Chronic disease / Category / Emile Du Toit / May 5th 2014
Morbidity refers to the amount or percentage of the population that are alive but sickly. This means that the quality of their life has been compromised and they have varying degrees of disability.
This can be contrasted mortality rate which is a measure of the number of deaths in a population, scaled to the size of that population over a period of time.
Life expectancy is a mortality measure that examines the number of years that a particular individual or group can still expect to live.
It needs to be noted that when used with groups of people, life expectancy is an average variable (mean), rather than the age that one is most likely to die at (median). What do I mean here? Well if society has a life expectancy of 49 years (like Swaziland) that does not mean that most of us are passing on around our 49th year. In fact in Swaziland a lot fewer people would actually be dying at this juncture. Most are dying quite a bit earlier, largely from communicable infectious diseases like HIV/AIDS or TB - that are particularly lethal for infants and children. Many who make it to 49 are likely to live well beyond this average age before they succumb to degenerative, chronic illnesses such as cancer and cardiac problems.
This creates the irony that in many countries as people get a bit older their life expectancy actually increases!
It also means that although the average life expectancy has massively increased over even just the last 20-100 years (depending on region), the life expectancy from 21 years of age has actually increased by a lot less. As an example of this the average total life expectancy of someone in 1500-1550, who had already reached 21 years of age was 71! If we consider how tough life was back then, and how many wars were being fought, this is truly remarkable. It demonstrates that modern medicine has done an amazing job in prevention and treatment of infectious and parasitic illnesses that led to such massively high early mortality. However, we have perhaps not done quite as well as we like to believe in the fight against chronic degenerative illnesses!
Life expectancy has greatly increased in both first and third world nations. During the course of the 20th century life expectancy in the UK increased by over 30 years for both men and women!
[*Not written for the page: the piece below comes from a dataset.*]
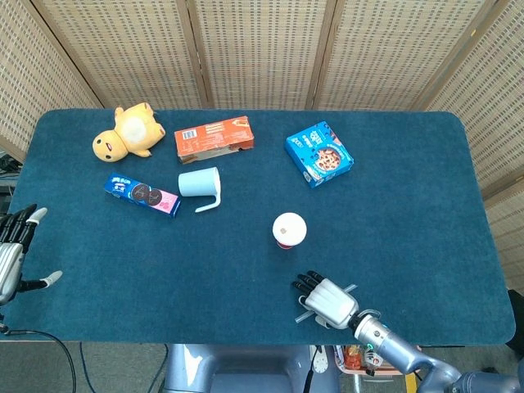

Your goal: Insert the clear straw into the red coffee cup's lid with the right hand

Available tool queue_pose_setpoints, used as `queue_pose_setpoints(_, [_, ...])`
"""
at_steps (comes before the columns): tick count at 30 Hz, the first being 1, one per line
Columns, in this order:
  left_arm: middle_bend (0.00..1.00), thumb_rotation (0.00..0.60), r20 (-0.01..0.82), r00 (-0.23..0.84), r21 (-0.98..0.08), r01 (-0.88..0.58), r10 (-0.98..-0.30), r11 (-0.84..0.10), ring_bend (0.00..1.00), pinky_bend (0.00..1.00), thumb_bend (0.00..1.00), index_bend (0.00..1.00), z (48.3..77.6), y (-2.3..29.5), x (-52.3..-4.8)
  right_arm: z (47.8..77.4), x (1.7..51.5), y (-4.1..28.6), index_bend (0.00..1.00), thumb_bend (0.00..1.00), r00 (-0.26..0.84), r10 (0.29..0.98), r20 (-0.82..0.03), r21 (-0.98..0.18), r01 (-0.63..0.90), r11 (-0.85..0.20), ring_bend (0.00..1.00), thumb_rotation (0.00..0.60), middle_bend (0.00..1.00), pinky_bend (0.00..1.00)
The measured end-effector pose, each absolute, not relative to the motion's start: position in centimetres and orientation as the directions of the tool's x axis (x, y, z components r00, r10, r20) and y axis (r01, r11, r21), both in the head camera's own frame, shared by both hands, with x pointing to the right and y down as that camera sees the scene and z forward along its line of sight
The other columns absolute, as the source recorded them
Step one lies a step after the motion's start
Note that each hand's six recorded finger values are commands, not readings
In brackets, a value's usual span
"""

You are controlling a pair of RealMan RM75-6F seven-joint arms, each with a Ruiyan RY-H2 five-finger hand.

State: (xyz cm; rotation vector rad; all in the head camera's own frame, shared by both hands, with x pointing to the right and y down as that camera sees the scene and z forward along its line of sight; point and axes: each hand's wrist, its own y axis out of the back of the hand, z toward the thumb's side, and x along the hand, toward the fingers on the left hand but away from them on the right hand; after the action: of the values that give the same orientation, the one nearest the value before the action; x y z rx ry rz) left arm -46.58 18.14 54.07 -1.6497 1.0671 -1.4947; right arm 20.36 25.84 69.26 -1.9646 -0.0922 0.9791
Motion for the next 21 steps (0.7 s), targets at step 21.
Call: queue_pose_setpoints(21, [0.0,0.6,0.456,0.016,-0.88,-0.138,-0.89,-0.454,0.0,0.0,0.1,0.0,54.16,18.14,-46.58,70.12,20.44,26.5,0.6,0.4,0.674,0.398,-0.623,-0.735,-0.33,-0.592,0.16,0.6,0.23,0.2])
The major causes of death have also been shifting. In the 19th century most people were dying from infectious and parasitic illnesses. Nowadays in 1st world countries the overwhelming majority of deaths are as a result of degenerative illnesses such as cancer and diseases of the circulatory system. Obviously this has occurred as modern medicine has improved to the point that most deaths are ‘preserved’ for old age.
Generally speaking there has been a huge improvement in life expectancies in 3rd world nations during the course of the 20th century. However, due to poorer access to quality health care and in some cases high rates of violent deaths (e.g. Rwanda) many of them still lag far behind 1st world nations.
In some cases – particularly in some nations in sub-Saharan Africa, there has actually been a decline in life expectancy rates due to the really high infection rates of HIV-AIDS.
A tiny ray of hope here comes out of the UK, where evidence is beginning to emerge that where people with HIV reach a reasonable age on anti-retrovirals (e.g. 60) their life expectancy may actually be higher than the national average for this age group. This is partially due to the increasing effectiveness of anti-retroviral medications. It is also because HIV infected people living in a 1st world infrastructure probably take better care of themselves and have better health monitoring than the average 60 year old.
Looking at data from the UK from 1981 till 2001, life expectancy for females increased 3.5 years to 80.5 and life expectance for males increased 4.5 years to around 75.5. Healthy life expectancy has increased by 2 years in women to 69 years and in men by 2.5 years to 67.
What this demonstrates to us is that although healthy life expectance is still slowly increasing in 1st world nations, so are the number of years spent with chronic illness (disability).
Now statistics can be misleading! We need to take note of the fact that better medical practice has resulted in more readily available screening for chronic illness so that it is often picked up earlier. This means longer periods of time living with a chronic illness is also partly a result of earlier identification of these illnesses (even before they are disabling). This of course also means that people live longer as they have a better chance at a favourable outcome.
Either way though, people in 1st world countries are looking for ways to spend an increasing number of years without chronic illness, as well as an increasing number of years where they are not disabled by it. Put differently, chronic illness prevention and management is of huge importance in both 3rd and 1st world nations.